◆ **BRIEF**:
Below are records; count the lines that hold the string "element" and give only the count.
● ● ●
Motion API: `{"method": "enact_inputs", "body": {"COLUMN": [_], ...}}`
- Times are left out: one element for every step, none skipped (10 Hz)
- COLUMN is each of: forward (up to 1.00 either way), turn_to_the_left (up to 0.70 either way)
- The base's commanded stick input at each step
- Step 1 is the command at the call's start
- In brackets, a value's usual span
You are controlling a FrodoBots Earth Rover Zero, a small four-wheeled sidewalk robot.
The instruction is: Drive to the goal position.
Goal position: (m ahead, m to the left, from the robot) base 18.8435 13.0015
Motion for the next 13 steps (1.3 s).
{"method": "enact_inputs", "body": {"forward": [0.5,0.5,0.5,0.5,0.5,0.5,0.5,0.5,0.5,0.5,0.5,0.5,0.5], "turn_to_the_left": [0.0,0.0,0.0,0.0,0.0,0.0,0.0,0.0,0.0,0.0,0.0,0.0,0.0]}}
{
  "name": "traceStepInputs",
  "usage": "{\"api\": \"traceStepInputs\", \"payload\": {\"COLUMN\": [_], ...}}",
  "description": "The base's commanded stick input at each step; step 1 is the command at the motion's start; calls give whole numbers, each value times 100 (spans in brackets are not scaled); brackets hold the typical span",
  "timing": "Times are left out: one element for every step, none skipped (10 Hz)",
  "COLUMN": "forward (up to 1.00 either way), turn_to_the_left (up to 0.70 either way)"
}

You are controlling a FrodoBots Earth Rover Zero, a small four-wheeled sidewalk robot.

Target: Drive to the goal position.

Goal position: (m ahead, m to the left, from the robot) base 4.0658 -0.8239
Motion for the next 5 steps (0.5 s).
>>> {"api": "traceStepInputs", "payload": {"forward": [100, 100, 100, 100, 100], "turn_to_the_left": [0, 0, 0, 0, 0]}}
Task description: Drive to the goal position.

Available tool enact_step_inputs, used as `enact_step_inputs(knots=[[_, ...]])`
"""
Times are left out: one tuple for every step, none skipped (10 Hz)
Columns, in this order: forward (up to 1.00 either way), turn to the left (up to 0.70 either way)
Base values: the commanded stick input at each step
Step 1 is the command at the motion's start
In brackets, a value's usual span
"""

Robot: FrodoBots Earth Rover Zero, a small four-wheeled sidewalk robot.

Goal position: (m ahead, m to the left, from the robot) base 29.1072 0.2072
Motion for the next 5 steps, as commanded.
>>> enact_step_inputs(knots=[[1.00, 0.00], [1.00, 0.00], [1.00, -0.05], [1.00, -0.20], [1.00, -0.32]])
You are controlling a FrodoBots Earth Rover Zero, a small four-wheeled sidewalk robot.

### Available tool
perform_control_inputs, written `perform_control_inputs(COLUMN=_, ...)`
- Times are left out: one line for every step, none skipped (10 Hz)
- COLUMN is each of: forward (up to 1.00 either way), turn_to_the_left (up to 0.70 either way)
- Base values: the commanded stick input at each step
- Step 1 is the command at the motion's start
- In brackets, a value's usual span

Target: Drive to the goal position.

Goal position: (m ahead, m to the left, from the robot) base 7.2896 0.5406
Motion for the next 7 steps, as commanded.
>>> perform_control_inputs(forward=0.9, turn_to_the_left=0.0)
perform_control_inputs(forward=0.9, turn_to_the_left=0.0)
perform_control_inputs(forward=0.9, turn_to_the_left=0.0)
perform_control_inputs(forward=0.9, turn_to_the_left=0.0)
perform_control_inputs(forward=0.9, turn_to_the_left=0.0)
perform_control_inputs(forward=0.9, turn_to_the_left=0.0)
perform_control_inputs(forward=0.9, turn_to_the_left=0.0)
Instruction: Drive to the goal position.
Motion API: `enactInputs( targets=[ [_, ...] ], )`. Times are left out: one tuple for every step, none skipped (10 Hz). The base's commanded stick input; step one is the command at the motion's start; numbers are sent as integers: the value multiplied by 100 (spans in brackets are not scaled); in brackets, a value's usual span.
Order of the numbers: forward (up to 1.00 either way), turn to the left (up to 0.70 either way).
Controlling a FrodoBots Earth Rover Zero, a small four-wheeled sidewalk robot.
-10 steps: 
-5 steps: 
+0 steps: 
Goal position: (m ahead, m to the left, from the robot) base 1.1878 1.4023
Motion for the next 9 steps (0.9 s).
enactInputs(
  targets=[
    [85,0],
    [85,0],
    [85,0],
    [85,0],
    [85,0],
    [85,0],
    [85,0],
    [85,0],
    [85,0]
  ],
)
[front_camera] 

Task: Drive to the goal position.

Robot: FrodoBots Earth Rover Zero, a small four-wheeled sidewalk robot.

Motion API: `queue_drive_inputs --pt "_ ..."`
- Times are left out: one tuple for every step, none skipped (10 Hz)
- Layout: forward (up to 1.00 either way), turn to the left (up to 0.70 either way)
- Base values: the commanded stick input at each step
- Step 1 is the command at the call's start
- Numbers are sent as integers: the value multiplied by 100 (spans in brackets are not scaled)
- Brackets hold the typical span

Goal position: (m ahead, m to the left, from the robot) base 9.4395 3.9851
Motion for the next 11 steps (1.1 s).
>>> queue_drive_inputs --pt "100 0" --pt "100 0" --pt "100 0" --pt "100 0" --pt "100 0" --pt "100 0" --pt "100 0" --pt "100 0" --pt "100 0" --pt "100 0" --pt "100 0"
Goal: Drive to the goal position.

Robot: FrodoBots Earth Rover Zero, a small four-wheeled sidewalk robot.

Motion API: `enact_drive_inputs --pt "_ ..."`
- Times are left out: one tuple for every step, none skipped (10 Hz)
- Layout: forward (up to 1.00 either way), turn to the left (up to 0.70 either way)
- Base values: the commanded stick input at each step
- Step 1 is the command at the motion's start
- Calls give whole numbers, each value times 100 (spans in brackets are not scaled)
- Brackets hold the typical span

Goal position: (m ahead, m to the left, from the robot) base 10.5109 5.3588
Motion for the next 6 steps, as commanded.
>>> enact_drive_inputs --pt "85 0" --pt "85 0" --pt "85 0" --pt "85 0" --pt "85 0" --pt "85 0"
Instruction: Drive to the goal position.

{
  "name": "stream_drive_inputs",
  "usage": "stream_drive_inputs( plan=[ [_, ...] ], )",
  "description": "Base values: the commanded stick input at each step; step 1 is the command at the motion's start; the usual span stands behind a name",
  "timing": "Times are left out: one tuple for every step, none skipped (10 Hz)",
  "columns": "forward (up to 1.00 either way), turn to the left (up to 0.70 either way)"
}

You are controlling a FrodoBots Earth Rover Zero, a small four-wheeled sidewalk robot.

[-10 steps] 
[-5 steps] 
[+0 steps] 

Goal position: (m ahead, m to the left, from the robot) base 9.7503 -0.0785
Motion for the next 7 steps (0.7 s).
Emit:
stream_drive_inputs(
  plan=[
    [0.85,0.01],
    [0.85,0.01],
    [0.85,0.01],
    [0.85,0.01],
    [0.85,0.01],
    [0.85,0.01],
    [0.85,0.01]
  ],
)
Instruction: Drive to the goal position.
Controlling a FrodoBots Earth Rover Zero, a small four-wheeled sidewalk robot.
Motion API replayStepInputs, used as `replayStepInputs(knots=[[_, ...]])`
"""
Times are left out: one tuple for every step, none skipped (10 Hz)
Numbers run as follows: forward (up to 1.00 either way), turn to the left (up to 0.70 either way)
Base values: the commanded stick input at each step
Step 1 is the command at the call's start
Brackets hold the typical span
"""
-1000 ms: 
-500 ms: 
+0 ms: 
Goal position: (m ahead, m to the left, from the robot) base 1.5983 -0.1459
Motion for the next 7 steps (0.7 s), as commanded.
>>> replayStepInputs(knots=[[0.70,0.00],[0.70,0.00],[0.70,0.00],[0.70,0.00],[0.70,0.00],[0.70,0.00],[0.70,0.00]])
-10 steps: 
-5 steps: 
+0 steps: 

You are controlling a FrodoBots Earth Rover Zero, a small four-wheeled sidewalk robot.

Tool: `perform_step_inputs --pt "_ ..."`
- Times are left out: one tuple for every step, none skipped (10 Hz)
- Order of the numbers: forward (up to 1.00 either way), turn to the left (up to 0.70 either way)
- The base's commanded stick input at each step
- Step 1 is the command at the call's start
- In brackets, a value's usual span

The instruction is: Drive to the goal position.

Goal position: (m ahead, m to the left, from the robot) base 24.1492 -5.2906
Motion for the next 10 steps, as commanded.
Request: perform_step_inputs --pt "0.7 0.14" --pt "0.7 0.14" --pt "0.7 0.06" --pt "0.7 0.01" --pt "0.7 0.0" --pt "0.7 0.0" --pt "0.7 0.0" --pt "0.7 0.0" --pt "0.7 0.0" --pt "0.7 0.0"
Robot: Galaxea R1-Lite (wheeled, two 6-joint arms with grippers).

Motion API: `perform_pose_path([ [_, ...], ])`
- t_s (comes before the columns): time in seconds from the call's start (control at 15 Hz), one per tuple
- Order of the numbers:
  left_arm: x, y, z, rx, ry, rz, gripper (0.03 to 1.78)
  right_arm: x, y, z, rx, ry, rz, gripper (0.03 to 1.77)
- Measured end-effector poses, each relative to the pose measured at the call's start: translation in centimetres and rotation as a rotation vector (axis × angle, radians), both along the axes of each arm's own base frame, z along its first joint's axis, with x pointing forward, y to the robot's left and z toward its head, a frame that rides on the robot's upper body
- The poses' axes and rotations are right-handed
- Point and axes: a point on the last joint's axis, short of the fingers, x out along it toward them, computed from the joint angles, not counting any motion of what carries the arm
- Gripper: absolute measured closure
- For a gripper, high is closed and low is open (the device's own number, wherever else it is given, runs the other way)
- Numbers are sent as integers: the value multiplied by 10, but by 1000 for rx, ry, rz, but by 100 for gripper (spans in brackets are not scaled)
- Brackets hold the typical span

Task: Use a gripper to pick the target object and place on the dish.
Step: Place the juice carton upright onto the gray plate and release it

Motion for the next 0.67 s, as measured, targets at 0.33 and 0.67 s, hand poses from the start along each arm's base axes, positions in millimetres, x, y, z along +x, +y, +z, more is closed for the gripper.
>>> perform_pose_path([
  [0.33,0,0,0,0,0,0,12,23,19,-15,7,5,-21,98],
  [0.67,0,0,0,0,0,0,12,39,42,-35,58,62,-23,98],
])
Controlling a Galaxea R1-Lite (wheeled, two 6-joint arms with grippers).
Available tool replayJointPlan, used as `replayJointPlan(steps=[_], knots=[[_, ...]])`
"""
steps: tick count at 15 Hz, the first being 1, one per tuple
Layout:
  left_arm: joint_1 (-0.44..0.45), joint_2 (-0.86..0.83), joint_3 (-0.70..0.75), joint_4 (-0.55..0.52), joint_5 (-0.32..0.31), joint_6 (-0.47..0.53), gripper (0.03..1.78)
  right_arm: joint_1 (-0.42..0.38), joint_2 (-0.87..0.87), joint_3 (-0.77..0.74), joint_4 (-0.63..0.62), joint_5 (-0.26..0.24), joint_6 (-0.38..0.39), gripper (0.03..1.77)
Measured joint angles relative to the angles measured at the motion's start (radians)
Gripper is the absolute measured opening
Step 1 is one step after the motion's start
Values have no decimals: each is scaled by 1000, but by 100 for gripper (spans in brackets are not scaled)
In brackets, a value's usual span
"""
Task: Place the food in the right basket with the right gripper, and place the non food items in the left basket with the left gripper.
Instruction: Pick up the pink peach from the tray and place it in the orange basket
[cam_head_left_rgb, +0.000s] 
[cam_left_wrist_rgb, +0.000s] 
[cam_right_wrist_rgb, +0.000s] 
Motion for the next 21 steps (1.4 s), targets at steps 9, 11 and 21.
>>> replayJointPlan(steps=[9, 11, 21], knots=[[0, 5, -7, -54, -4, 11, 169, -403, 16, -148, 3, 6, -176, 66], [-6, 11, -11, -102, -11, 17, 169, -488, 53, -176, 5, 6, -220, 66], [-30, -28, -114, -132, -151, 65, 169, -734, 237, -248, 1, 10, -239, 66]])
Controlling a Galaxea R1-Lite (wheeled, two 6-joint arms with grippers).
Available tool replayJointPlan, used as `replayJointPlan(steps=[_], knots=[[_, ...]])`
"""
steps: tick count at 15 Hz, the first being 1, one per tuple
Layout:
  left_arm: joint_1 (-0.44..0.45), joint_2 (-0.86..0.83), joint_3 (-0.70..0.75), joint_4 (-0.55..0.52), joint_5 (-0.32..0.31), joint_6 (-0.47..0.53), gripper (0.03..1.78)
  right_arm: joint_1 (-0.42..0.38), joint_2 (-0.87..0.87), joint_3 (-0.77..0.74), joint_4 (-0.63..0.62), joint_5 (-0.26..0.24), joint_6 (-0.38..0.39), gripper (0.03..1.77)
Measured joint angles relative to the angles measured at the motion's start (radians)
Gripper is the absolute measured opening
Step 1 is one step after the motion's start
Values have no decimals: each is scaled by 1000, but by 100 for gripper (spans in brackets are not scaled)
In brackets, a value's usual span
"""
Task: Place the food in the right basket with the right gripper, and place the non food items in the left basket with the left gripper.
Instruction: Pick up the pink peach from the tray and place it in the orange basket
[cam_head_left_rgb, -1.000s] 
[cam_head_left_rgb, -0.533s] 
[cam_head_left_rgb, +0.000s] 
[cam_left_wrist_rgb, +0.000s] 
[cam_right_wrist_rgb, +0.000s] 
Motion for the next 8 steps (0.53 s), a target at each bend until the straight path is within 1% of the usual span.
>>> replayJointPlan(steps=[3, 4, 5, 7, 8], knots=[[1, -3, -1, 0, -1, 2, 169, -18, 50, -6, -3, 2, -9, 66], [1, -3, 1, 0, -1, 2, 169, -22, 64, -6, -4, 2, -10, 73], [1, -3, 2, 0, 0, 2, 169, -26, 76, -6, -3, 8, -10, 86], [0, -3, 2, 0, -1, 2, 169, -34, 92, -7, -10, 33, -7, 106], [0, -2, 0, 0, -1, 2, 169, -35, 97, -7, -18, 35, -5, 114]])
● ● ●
◆ **YOUR SOLUTION**:
2